Scare Me ressemble beaucoup à une pièce de théâtre qui lutte pour ses qualités cinématographiques: elle est largement limitée à la cabine de Fred, et c’est aux conteurs de faire en sorte que cet espace confiné se sente aussi grand et intéressant que possible. Les contraintes budgétaires et le sentiment de cinéma indépendant de certains talents bruts poussant au professionnalisme sont manifestement évidents. Bien que le film ne soit pas aussi sombre que Baghead des frères Duplass (également à propos d’acteurs en herbe essayant d’écrire un scénario d’horreur dans une cabine isolée), ou aussi maniaque et idiot que You Might Be the Killer de Brett Simmons (un indépendant qui dirige encore plus loin vers le camp), il partage leurs aspérités d’amateur. Mais Ruben profite de l’extrême expressivité de son casting, car ils contorsionnent leurs visages, leurs corps et leurs voix pour assumer des rôles de plus en plus effrayants. Chaque fois qu’ils sont pleinement dans le moment et dans les histoires qu’ils sont en train de créer, il est facile de se laisser emporter par le trajet, sinon les frayeurs.
Photo: Frisson
Mais la véritable intelligence de Scare Me est que Ruben reconnaît à quel point il est ridicule et artificiel pour un groupe d’adultes d’essayer de se faire la une avec l’équivalent d’histoires de feu de camp pour les enfants. “Faites-moi peur!” est livré avec tout le défi des téléspectateurs d’horreur de longue date qui veulent être surpris, s’attendent à être déçus et sont déjà un peu en colère à chaque fois que quelqu’un essaie sans succès de vraiment se mettre sous la peau. En jouant sur l’artificialité de la situation et des demandes de Fanny, Ruben parvient à jouer sur les deux tableaux: si les téléspectateurs pensent qu’une histoire donnée est stupide ou inefficace, ils sont à la place des personnages, appelant à l’excitation et trouvant la réponse voulue. Mais chaque instant où le film se transforme en véritable horreur est un bonus, et à la fin, Ruben pénètre dans un territoire beaucoup plus troublant, suggérant que la véritable horreur n’a rien à voir avec le loup-garou de Fred, les zombies de Fanny ou leur troll magique partagé.

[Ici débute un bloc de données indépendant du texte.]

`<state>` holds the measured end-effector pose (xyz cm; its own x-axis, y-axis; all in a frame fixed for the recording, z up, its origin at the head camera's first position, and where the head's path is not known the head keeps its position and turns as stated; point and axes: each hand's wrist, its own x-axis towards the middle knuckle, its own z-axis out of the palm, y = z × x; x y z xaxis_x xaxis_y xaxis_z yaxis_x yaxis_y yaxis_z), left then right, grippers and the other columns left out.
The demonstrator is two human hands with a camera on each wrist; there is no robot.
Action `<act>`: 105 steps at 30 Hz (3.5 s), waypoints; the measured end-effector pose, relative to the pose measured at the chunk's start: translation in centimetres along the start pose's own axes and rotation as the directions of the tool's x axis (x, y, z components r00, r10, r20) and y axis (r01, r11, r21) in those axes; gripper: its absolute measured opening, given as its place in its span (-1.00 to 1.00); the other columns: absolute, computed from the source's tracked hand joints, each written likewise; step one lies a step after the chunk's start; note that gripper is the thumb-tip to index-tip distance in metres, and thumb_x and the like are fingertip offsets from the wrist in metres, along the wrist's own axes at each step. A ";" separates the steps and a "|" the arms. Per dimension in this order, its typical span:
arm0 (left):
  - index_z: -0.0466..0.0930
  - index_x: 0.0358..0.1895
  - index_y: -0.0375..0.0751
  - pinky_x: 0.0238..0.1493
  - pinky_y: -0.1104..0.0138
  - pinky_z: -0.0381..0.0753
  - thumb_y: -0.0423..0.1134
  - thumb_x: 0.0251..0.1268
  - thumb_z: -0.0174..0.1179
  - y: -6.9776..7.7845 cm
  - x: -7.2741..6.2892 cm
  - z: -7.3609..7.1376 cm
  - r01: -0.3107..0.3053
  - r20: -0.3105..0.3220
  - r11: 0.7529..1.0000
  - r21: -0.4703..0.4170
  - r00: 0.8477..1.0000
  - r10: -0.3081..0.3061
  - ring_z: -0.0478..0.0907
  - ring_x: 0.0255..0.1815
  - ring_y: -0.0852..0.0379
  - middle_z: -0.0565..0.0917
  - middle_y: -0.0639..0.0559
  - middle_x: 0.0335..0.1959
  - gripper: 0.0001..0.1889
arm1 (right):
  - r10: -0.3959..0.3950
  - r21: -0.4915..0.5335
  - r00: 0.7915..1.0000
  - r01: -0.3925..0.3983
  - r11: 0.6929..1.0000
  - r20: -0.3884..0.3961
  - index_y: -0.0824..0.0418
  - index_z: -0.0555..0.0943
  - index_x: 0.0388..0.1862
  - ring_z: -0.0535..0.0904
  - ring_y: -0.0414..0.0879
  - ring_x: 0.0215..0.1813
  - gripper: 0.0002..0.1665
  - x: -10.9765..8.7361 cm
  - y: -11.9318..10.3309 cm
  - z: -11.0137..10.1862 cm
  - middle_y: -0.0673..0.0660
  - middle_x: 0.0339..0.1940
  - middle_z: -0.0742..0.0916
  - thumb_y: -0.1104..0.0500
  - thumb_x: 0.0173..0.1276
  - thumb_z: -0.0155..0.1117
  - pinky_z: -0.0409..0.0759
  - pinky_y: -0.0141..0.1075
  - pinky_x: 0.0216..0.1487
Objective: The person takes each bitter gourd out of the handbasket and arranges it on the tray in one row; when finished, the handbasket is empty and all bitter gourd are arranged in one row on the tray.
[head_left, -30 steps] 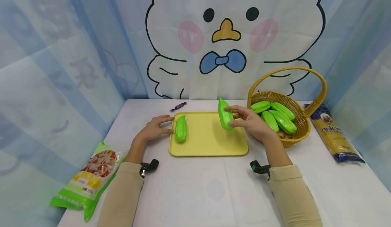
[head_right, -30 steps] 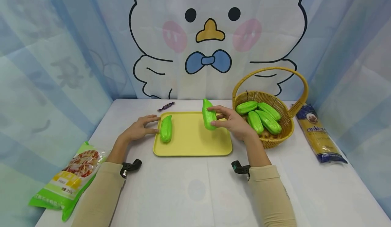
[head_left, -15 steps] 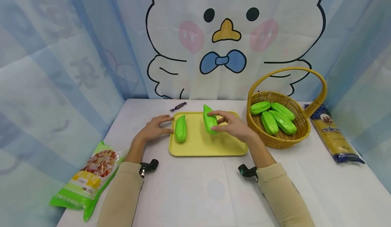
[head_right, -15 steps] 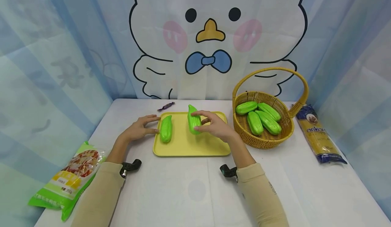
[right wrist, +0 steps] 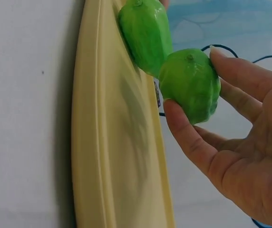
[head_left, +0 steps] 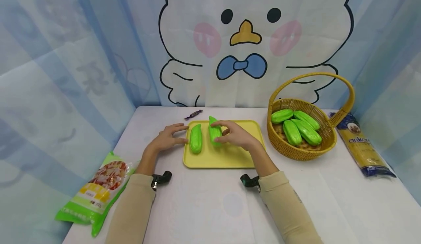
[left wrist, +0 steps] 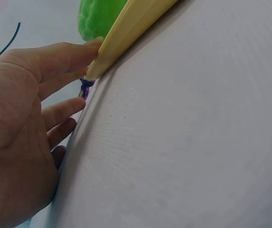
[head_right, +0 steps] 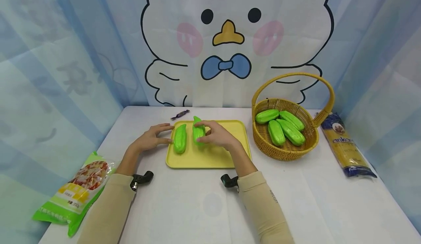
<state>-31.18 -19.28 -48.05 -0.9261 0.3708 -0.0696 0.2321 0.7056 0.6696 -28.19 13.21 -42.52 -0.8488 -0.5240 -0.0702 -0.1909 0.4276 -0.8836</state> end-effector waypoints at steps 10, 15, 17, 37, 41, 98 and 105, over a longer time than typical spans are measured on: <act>0.40 0.56 0.09 0.51 -0.51 -0.28 0.16 0.33 0.34 0.2 0.0 0.0 0.002 0.002 1.000 0.021 1.000 -0.002 -0.04 0.71 -0.30 0.22 -0.12 0.67 -0.25 | 0.032 -0.009 0.999 -0.032 0.999 0.015 -0.07 0.52 0.47 0.57 0.12 0.12 -0.27 0.2 0.5 1.1 0.03 0.54 0.44 0.12 0.35 0.52 0.55 -0.16 -0.04; 0.40 0.56 0.09 0.51 -0.52 -0.24 0.16 0.34 0.33 0.1 0.1 0.2 -0.005 0.001 1.000 0.028 1.000 0.005 -0.02 0.71 -0.30 0.22 -0.12 0.67 -0.26 | 0.037 -0.011 0.999 -0.036 0.999 0.021 -0.05 0.50 0.50 0.60 0.10 0.17 -0.28 0.0 0.7 1.4 0.06 0.56 0.43 0.13 0.38 0.49 0.54 -0.12 0.05; 0.40 0.56 0.09 0.51 -0.52 -0.24 0.16 0.34 0.34 0.0 0.2 0.2 -0.006 0.000 1.000 0.026 1.000 0.006 -0.02 0.71 -0.30 0.22 -0.12 0.67 -0.26 | 0.032 -0.014 0.999 -0.032 0.999 0.027 -0.03 0.48 0.51 0.63 0.06 0.11 -0.28 0.0 0.9 1.6 0.08 0.53 0.46 0.14 0.40 0.48 0.54 -0.14 0.05; 0.40 0.56 0.09 0.50 -0.52 -0.27 0.16 0.34 0.33 -0.1 0.2 0.2 -0.003 0.002 1.000 0.019 1.000 0.003 -0.04 0.71 -0.30 0.22 -0.12 0.67 -0.25 | -0.010 -0.094 1.000 0.011 0.995 0.018 0.01 0.33 0.63 0.65 0.03 0.07 -0.15 0.3 1.0 2.7 0.19 0.47 0.54 0.09 0.43 0.45 0.58 -0.23 -0.06; 0.39 0.56 0.10 0.51 -0.51 -0.29 0.16 0.33 0.33 0.0 0.1 0.2 0.007 0.006 1.000 0.011 1.000 -0.007 -0.06 0.72 -0.29 0.21 -0.11 0.68 -0.25 | -0.012 -0.114 1.000 0.013 0.993 0.010 0.03 0.31 0.65 0.65 0.05 0.14 -0.12 0.4 1.1 2.9 0.22 0.54 0.48 0.07 0.43 0.45 0.60 -0.21 0.01; 0.40 0.55 0.18 0.55 -0.46 -0.23 0.20 0.30 0.35 -0.1 0.1 0.1 0.021 0.010 1.000 -0.019 1.000 -0.021 -0.08 0.73 -0.24 0.21 -0.03 0.68 -0.25 | -0.170 -0.295 0.971 0.116 0.948 -0.166 -0.02 0.37 0.61 0.52 0.20 0.35 -0.23 -5.7 -1.7 -3.5 0.19 0.54 0.44 -0.02 0.49 0.38 0.65 0.11 0.23; 0.40 0.56 0.16 0.55 -0.46 -0.23 0.18 0.31 0.35 -0.1 0.0 0.1 0.022 0.008 1.000 -0.013 1.000 -0.022 -0.07 0.73 -0.24 0.20 -0.04 0.68 -0.25 | -0.162 -0.276 0.954 0.090 0.957 -0.251 -0.05 0.33 0.64 0.47 0.18 0.39 -0.22 -7.7 -0.8 -6.5 0.17 0.57 0.41 -0.03 0.51 0.35 0.57 0.16 0.30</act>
<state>-31.20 -19.31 -48.17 -0.9285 0.3601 -0.0905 0.2078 0.7060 0.6771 -24.71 21.64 -38.25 -0.9028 -0.3845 0.1928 -0.3954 0.5654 -0.7239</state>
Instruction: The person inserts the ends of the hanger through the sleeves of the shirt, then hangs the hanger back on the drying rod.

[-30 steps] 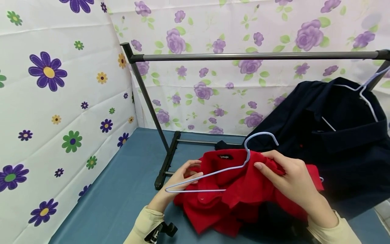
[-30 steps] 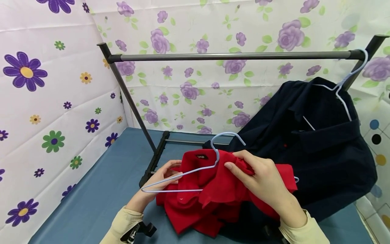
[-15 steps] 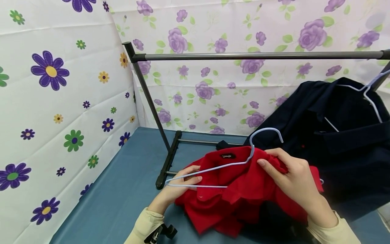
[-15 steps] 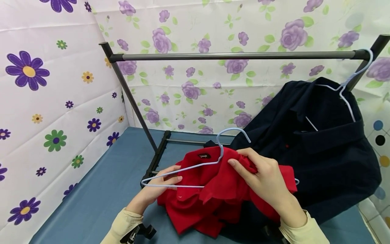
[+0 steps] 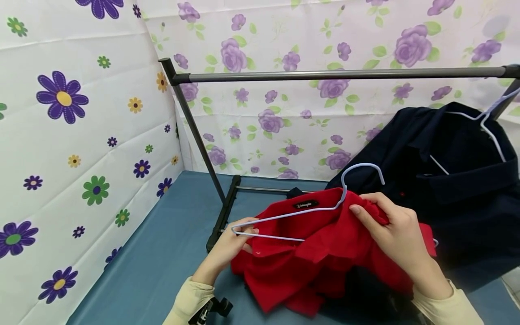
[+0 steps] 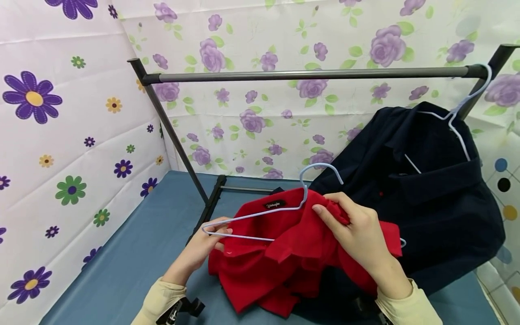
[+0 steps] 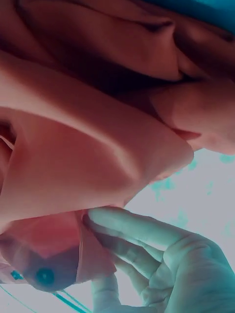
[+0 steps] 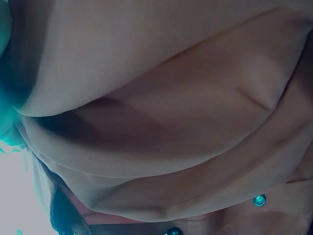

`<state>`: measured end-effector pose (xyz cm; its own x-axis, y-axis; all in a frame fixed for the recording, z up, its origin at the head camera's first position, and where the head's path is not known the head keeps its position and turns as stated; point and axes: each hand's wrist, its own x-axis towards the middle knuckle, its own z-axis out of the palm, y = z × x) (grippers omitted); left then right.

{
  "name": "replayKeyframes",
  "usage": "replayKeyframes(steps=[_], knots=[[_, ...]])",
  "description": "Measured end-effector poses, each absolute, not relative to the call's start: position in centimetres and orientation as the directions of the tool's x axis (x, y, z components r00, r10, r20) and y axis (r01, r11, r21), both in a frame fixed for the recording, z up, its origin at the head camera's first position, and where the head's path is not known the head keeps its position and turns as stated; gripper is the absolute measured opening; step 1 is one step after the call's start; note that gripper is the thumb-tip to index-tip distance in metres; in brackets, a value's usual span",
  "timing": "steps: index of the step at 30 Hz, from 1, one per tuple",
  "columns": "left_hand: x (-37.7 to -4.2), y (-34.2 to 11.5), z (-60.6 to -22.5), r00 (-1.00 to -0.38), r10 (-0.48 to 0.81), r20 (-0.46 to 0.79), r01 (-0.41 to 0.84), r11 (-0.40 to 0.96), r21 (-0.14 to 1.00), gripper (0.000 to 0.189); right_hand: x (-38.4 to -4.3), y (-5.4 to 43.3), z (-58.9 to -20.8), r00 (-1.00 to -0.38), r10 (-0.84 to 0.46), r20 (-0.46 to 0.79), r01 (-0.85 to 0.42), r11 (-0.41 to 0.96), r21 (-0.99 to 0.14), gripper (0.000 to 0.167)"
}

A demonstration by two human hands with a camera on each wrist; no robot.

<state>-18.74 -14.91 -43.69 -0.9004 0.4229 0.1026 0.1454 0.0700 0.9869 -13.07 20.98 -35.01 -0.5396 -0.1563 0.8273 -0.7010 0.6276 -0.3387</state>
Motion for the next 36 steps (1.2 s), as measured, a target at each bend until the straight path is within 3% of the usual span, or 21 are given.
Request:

Scare Me a beaucoup en commun avec beaucoup d’horreur à petit budget d’aujourd’hui. Ruben fait certainement de son mieux pour mélanger les angles de caméra et l’éclairage pour une variété d’effets, mais le film est toujours visuellement et narrativement simple, en grande partie construit autour d’une idée facilement décrite, et parfois étirant cette idée trop loin pour être entièrement satisfaisante. Le rythme semble décalé, la configuration prend trop de temps et l’acte final se termine trop rapidement. Mais malgré tout cela, Scare Me trouve ses effets dans sa simplicité et sa reconnaissabilité. Il reconnaît les contrats tacites entre les écrivains et les amateurs d’horreur, et les met à l’écran de manière créative mais reconnaissable. Même si les téléspectateurs ne se perdent jamais entièrement dans ces histoires, ils peuvent au moins se sentir pleinement impliqués dans la blague.
Scare Me est en streaming sur Shudder maintenant.